Curtis Opera Theatre to Present ‘La Passion de Simone’
By Francisco SalazarCurtis Opera Theatre is set to present “La Passion de Simone” by Kaija Saariaho and Amin Maalouf.
The work will be perfumed by the Curtis New Music Ensemble at Philadelphia Film Center’s Mainstage Theater on Feb. 26, 2026 and Feb. 28, 2026, at 2:00 p.m.
Led by innovative director and new media artist Marcus Shields, “La Passion de Simone” will feature soprano Nikan Ingabire Kanate as Narrator and soprano Jeysla Rosario Santos as Reader, alongside a vocal quartet featuring soprano Maya Mor-Mitrani, mezzo-soprano Carlyle Quinn, tenor Henry Drangel, and bass-baritone Sebastian Wittmoser Herrera.
The production also features members of Curtis New Music Ensemble under the baton of conductor Marc Lowenstein, founding music director of Los Angeles experimental opera company The Industry.
The work immerses listeners in the spiritual thoughts of Simone Weil, whose pursuit of justice shaped 20th-century thought.
In a statement Shields said, “One of Weil’s most radical ideas was that attention is the purest form of generosity. To truly look at something, to see another person’s suffering without turning away, is for her an ethical act. She refused comfort and belonging—and refused to look away from suffering. In a world saturated with distraction, this idea feels startlingly contemporary.”
Inspired by the Baroque Passion Play, this powerful work consists of 15 stations, an iteration of the Christian mediation on the 14 Stations of the Cross. Each movement presents a different character and structure, shedding light on significant moments in Weil’s life. Listeners are guided through scenes by a soprano narrator, contributing to the work’s sense of flow and ethereal strangeness.

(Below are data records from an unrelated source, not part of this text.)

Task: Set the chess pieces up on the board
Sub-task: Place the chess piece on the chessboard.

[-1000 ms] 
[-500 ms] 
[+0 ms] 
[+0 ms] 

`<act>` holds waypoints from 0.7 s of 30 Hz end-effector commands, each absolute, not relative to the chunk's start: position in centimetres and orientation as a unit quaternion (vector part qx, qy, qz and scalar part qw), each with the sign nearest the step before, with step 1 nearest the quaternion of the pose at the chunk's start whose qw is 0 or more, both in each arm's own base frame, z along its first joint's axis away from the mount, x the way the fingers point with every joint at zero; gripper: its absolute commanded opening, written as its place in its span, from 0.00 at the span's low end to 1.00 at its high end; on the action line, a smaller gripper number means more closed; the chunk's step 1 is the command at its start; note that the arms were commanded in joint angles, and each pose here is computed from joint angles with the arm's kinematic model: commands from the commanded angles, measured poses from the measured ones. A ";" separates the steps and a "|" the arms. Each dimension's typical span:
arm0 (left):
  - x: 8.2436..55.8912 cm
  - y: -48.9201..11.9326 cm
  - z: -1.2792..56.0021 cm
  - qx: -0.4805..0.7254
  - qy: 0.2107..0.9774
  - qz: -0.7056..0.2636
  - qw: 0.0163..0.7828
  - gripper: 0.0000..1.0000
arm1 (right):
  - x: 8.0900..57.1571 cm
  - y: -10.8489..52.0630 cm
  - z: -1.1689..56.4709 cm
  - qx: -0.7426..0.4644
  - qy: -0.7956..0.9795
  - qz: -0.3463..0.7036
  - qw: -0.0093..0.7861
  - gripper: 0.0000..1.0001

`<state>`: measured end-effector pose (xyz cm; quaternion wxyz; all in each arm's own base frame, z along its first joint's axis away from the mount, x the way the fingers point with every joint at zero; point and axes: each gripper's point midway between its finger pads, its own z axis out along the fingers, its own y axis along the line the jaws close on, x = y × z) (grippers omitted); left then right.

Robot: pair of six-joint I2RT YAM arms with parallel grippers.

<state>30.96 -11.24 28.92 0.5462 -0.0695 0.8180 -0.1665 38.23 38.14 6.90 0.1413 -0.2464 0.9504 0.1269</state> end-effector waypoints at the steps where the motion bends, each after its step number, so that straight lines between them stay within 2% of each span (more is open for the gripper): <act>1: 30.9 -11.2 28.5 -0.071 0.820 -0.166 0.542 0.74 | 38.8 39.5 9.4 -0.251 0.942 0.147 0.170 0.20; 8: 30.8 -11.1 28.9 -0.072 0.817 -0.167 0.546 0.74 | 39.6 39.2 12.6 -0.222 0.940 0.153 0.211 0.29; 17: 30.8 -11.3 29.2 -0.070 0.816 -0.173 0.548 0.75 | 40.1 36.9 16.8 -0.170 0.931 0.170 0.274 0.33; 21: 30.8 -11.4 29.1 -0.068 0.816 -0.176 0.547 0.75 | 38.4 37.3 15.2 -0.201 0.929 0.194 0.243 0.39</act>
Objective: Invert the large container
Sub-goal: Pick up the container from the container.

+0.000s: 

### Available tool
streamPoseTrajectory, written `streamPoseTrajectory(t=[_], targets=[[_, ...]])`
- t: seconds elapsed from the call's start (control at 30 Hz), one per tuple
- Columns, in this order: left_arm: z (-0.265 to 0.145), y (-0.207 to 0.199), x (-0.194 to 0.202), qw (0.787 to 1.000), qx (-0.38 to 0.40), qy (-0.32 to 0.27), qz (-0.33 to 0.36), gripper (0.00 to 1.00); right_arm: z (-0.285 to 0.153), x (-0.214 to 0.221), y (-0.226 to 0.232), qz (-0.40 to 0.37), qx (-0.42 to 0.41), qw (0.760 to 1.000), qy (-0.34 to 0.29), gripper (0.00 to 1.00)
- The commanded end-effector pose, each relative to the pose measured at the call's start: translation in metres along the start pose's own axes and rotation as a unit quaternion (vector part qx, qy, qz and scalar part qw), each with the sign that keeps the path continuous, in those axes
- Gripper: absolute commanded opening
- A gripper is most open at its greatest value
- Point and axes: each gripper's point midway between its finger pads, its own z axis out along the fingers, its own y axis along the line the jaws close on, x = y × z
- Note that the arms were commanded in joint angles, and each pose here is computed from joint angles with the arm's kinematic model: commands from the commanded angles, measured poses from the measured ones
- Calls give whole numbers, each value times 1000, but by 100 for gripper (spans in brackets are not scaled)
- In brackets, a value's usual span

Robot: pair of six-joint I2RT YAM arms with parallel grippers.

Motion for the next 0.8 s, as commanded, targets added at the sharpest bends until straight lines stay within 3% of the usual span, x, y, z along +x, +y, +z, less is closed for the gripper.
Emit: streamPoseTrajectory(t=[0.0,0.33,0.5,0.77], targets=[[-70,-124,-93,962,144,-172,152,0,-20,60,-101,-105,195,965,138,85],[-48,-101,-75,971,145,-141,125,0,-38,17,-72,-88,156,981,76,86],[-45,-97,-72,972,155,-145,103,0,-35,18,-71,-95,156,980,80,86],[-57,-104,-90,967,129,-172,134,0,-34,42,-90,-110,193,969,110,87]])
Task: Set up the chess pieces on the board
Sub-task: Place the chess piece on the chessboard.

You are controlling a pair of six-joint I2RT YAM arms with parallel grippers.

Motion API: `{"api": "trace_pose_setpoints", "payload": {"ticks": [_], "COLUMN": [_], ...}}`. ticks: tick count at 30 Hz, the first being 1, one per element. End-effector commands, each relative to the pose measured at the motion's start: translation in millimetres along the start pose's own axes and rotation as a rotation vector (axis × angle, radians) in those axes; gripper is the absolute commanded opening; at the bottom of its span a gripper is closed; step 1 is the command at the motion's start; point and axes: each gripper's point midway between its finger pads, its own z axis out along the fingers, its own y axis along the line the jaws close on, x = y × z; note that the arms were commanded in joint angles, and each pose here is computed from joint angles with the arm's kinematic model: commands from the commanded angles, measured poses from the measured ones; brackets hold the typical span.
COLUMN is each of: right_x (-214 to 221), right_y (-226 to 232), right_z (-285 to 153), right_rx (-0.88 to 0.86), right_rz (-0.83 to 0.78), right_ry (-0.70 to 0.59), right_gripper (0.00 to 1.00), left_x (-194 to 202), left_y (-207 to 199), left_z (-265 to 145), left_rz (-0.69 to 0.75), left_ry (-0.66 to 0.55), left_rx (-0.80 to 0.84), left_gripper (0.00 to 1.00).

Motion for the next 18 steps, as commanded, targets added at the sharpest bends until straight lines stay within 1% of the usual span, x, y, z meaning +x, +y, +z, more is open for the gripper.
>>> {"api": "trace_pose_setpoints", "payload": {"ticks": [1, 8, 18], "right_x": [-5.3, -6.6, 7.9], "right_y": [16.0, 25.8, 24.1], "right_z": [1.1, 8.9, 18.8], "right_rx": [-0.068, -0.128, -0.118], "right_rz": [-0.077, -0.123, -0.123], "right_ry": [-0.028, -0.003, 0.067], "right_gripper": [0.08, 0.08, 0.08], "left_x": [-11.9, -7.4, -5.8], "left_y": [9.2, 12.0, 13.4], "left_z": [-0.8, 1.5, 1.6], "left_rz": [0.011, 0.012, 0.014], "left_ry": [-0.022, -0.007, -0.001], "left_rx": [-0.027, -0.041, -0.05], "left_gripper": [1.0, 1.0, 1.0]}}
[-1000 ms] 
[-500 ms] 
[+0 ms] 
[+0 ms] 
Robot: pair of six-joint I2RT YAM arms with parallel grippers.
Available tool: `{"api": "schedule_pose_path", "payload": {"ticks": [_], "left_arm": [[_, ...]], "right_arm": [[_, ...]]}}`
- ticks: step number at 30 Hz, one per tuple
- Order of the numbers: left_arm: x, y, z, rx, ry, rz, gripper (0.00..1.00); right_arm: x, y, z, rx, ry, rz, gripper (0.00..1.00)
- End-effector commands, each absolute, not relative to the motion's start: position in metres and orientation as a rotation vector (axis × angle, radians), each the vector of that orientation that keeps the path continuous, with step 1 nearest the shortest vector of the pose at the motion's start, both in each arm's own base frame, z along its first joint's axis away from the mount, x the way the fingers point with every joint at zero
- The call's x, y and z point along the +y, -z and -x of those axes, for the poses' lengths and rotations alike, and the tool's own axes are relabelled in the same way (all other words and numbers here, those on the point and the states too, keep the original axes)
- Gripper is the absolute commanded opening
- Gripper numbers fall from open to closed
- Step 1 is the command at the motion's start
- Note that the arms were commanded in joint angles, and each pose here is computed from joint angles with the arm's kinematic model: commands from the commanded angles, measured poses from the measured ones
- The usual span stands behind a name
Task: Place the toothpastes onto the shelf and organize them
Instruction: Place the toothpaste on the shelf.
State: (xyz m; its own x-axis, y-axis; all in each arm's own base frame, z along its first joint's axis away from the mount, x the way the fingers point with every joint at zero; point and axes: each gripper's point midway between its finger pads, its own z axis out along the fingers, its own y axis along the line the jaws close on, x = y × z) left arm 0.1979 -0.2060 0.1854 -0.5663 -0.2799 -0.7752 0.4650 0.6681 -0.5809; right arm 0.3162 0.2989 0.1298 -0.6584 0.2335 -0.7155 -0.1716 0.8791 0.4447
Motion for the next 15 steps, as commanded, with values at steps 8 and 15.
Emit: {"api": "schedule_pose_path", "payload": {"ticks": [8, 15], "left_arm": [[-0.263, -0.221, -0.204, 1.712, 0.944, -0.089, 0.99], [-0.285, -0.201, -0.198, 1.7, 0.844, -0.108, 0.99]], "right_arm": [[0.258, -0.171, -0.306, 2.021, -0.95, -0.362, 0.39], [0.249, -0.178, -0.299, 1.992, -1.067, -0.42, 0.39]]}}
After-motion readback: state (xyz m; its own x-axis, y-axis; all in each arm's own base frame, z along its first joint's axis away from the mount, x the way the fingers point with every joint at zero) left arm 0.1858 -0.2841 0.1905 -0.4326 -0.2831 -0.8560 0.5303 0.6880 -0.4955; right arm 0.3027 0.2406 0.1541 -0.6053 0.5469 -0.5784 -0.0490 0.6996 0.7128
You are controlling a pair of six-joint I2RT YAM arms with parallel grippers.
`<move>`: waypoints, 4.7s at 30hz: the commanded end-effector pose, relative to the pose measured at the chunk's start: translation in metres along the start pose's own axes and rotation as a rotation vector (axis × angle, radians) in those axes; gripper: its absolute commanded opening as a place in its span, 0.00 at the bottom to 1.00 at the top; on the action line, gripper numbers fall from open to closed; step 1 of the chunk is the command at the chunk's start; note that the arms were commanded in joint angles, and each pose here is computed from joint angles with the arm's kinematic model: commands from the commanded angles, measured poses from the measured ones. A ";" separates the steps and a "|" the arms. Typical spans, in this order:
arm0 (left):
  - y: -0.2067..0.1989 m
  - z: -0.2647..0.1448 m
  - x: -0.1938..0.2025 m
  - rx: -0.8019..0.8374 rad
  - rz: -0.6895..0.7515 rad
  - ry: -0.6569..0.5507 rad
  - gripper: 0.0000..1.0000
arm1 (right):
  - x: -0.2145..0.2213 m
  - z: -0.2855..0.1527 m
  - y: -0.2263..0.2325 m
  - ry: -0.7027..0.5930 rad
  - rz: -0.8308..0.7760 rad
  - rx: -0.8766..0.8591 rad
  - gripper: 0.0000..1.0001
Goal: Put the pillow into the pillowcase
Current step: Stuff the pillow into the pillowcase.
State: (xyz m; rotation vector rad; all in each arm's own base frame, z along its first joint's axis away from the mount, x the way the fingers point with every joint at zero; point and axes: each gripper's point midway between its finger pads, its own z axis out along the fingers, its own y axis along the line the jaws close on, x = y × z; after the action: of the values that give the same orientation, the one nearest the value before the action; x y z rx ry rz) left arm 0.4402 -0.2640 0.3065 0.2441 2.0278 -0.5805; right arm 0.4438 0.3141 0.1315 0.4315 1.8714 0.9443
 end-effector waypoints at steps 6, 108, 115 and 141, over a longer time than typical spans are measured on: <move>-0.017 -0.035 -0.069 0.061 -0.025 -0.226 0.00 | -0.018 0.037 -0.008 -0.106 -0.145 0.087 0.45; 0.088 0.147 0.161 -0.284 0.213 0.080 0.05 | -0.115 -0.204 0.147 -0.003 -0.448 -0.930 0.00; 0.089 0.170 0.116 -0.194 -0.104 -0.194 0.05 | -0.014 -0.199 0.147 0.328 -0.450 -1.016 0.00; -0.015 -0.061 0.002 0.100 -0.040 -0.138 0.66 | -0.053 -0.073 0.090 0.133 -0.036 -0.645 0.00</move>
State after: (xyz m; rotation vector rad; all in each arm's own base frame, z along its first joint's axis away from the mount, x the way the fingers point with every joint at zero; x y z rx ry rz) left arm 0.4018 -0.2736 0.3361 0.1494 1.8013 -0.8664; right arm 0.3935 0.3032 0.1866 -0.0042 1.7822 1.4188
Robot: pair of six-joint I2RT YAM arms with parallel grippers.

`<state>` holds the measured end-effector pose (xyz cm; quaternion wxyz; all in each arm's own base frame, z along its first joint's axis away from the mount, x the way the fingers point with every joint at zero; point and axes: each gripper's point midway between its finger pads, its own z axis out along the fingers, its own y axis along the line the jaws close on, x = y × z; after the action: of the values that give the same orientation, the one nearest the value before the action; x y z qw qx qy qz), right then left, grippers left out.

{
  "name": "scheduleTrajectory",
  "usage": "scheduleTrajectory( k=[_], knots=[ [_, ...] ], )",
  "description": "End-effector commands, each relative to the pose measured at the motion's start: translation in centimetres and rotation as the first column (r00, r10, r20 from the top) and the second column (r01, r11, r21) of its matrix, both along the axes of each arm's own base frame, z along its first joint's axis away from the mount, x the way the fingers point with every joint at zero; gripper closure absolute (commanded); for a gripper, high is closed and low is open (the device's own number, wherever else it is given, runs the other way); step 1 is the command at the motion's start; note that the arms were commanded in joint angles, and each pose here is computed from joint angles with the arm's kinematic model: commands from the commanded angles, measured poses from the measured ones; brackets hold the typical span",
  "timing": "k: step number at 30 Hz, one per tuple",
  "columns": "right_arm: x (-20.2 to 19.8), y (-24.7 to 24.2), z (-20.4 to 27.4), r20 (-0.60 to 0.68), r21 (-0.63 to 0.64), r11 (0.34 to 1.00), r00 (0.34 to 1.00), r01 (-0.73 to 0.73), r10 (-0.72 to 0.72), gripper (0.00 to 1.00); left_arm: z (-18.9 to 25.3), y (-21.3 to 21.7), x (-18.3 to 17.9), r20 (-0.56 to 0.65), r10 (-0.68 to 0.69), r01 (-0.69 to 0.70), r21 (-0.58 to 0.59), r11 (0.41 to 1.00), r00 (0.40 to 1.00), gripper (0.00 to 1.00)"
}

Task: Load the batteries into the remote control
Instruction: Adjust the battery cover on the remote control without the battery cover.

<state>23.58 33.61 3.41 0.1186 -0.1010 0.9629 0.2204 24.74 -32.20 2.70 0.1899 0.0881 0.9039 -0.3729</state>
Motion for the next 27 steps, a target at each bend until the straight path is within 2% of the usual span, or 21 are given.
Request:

“In this production, we do not attempt to illustrate Weil’s biography,” Shields continues. “Instead, we create a visual and spatial environment that allows the audience to inhabit the act of contemplation itself. The stage becomes a field of perception. Bodies, light, sound, and space are arranged so that we experience stillness, distance, proximity, and time as Weil might have experienced.